■ Data ■
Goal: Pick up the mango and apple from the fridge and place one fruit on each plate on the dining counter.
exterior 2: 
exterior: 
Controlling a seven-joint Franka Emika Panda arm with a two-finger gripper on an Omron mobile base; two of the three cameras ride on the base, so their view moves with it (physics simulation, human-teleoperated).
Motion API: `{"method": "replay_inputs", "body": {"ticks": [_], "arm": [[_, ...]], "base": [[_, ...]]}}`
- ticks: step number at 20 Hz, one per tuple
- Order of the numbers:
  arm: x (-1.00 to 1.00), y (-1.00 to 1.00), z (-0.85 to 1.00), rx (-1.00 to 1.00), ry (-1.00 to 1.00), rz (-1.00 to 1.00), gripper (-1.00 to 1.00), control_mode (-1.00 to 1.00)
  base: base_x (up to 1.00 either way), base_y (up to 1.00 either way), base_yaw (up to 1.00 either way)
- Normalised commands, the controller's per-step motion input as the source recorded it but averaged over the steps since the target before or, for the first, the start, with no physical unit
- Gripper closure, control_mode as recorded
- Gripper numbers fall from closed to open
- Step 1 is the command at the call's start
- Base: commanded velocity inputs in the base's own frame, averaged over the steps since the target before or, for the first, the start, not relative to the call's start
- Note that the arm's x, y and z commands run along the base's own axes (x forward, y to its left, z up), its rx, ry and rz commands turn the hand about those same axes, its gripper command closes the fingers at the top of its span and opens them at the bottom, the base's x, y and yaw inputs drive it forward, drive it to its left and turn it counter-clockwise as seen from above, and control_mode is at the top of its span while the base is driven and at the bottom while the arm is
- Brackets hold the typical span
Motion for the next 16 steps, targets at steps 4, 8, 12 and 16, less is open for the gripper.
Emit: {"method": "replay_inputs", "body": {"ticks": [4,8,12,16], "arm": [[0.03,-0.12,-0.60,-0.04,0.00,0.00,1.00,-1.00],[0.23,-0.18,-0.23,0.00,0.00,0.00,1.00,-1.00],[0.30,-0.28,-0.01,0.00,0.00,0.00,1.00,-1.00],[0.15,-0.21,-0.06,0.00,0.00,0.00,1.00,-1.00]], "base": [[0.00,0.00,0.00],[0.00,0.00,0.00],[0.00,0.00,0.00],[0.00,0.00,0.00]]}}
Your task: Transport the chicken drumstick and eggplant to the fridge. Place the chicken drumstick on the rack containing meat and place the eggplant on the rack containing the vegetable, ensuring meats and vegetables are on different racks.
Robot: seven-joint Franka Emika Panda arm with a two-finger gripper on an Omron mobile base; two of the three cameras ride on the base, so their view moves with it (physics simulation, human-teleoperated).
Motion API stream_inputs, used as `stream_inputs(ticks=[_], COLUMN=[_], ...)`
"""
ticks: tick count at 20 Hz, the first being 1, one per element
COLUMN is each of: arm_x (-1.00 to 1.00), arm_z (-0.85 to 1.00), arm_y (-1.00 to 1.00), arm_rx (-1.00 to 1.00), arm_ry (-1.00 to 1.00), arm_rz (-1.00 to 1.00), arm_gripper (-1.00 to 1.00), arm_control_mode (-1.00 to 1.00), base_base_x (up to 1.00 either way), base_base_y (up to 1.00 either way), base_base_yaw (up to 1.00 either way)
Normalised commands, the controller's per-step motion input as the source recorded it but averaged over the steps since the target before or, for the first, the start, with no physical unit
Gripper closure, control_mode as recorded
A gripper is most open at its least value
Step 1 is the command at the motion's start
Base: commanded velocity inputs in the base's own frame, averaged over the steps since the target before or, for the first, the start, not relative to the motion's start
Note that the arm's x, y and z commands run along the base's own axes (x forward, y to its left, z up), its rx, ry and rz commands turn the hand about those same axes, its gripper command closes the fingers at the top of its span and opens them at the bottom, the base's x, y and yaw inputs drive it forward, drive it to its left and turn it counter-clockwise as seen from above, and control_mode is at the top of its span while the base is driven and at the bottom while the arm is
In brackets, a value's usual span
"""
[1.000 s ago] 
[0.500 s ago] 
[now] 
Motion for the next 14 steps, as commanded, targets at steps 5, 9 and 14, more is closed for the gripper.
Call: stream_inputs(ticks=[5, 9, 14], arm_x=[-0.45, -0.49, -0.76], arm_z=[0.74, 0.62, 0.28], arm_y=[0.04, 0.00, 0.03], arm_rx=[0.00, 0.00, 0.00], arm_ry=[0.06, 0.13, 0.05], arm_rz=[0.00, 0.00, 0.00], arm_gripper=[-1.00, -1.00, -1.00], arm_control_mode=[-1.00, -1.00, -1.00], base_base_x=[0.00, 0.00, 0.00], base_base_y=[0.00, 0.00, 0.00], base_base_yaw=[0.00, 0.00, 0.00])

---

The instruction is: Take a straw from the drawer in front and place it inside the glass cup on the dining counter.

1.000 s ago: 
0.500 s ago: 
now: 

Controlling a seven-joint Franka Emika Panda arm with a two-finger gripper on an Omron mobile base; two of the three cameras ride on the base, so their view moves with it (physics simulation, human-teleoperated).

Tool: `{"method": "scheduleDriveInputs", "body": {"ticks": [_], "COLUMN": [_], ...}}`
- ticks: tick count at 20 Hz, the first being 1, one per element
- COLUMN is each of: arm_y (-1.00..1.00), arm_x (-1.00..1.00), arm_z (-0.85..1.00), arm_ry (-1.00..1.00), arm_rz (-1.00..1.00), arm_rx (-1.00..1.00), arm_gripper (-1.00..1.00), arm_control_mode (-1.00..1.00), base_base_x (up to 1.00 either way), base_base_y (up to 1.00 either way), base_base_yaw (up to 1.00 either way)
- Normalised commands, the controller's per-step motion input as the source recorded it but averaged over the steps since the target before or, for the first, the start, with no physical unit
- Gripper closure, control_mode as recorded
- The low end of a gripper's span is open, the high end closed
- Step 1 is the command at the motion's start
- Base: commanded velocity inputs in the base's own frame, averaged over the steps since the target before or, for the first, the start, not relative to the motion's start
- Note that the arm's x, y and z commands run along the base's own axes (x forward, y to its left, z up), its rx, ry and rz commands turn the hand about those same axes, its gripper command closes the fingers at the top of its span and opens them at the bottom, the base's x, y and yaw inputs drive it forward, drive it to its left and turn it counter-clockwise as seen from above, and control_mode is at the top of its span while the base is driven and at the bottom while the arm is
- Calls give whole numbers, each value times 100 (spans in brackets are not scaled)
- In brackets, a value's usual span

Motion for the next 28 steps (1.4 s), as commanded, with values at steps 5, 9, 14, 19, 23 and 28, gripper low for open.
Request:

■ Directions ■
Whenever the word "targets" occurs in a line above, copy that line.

■ Answer section ■
Motion for the next 16 steps, targets at steps 4, 8, 12 and 16, less is open for the gripper.
Motion for the next 14 steps, as commanded, targets at steps 5, 9 and 14, more is closed for the gripper.

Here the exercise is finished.